Update Accelerator

Out of interest: is there any further development regarding the update accelerator?

I know the Wiki pages and some threads about the UPX, however, none of them mentioned anything about further development of UPX.

I found an article about some enhancements but obviously this did not find its way into any of the latest releases of IPFire.

You are right. There are some postings about enhancements of Update Accelerator ( most authored by me ).
Short answer about current development. There is nothing in progress at the moment. :frowning:

I had an idea about enhancements some years ago. But there wasn’t really much echo from the community. Because I’m running a very small system (ALIX) still, I do not use UPX at the moment. Therefore there isn’t a personal need to develop the enhancements.

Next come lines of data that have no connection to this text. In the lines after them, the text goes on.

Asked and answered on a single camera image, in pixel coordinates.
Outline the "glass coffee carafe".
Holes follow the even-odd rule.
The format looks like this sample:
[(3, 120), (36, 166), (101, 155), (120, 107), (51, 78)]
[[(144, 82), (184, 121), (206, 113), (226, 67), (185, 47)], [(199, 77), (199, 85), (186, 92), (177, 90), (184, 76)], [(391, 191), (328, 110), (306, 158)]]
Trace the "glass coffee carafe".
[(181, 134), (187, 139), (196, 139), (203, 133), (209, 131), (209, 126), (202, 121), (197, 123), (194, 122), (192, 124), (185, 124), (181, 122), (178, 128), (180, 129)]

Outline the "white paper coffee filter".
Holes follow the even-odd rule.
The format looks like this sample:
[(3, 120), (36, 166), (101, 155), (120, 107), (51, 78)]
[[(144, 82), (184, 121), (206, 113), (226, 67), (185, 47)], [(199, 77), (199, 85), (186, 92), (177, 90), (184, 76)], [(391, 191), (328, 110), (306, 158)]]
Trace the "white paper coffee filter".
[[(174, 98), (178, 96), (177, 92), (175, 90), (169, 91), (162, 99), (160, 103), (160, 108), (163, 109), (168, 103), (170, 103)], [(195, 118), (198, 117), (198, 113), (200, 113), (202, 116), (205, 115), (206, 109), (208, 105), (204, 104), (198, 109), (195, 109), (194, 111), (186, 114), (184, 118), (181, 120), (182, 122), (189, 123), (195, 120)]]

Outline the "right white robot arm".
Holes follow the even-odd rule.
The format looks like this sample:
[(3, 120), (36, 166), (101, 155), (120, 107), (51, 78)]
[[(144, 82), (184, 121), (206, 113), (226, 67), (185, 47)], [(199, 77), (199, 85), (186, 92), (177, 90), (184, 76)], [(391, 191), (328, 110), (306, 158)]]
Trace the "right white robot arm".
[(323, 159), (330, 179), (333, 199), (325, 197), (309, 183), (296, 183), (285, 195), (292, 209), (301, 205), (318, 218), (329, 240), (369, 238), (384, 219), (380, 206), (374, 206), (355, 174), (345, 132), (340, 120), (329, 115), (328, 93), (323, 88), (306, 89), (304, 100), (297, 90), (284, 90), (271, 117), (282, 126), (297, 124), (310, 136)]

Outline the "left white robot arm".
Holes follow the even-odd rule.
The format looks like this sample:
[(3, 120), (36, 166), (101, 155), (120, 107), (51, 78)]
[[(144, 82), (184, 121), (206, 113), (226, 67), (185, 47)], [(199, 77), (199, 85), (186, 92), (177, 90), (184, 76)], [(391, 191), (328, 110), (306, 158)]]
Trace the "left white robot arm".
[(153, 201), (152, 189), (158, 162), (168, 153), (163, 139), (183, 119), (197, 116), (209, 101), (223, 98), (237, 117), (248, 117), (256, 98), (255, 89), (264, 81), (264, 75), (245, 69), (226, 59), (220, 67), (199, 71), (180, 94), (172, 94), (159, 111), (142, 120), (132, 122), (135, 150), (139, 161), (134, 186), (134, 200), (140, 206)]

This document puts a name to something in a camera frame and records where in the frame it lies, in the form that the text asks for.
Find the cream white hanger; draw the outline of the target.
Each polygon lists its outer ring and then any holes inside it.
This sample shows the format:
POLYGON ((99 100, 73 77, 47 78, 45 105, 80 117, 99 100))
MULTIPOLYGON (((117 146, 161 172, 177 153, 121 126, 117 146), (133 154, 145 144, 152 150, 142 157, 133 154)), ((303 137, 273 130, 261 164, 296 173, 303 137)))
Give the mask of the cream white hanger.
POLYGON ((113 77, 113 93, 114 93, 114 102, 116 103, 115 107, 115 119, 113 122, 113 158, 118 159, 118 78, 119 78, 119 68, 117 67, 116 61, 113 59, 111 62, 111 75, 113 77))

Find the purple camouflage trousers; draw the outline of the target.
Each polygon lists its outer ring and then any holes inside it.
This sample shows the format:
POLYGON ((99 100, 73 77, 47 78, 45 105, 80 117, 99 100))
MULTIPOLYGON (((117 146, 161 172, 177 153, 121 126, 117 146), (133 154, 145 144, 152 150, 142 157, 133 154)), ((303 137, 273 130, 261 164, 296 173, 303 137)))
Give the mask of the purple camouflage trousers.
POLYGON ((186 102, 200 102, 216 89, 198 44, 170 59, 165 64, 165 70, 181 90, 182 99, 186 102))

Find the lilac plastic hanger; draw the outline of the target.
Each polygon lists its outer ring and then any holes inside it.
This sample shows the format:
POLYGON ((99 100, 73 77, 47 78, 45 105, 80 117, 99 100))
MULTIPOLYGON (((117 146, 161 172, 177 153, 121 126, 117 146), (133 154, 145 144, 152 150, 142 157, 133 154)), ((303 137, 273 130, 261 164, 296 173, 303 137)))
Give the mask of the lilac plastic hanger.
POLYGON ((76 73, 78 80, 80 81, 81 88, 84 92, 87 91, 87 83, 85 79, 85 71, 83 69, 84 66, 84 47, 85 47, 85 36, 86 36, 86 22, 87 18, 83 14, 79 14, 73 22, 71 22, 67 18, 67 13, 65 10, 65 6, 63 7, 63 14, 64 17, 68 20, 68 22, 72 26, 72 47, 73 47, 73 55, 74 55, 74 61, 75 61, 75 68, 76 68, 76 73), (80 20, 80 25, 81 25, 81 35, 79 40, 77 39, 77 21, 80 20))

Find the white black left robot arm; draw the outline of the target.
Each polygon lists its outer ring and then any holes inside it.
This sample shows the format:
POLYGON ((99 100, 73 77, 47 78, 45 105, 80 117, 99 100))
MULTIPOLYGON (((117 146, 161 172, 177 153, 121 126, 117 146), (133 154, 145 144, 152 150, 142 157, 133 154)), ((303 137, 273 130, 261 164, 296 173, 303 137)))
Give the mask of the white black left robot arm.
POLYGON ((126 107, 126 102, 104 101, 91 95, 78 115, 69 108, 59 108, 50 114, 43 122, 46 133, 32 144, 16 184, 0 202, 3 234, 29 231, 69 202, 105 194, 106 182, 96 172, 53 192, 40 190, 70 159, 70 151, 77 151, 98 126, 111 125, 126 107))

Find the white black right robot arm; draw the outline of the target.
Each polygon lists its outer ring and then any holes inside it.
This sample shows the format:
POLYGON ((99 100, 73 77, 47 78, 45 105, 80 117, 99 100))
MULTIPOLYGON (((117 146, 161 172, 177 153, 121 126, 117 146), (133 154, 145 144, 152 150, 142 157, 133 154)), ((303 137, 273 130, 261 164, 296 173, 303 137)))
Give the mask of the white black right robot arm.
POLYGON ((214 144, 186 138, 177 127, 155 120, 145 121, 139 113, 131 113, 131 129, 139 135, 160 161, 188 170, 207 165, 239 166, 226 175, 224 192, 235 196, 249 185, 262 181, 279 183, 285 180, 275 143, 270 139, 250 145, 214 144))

If there is interest, we can discuss the main topics:

  • The managed update sources ( called vendors ) are identified by matching the URL supplied by squid in a long if-then-else statement. Modifications or additions can only be done by source code modifications. This isn’t really maintainable ( from a developers sight ).
    The sequence of the conditions determines the runtime of the function. Vendors searched first are handled quick, vendors at the end of the statement need more runtime. This behaviour can be tolerated, if the sequence of matches maps to the distribution of requests. But this cannot be established. Every network managed by IPFire has its own request frequency.
    Therefore I propose two modifications:
    The request URLs defining a specific vendor are given as regular expressions. Combining them to one expression per vendor allows a single match to identify the vendor. The description of a vendor (URLs, attributes, … ) can be placed into a description file. All those files are ‘compiled’ like the languages files. The search loops through this description data structure.
    To speed up the search adapted to the local requirements, the search order maps to a somewhat frequency table. The keys(vendor names) are sorted according to the usage history. So the most frequently requested vendors are matched first.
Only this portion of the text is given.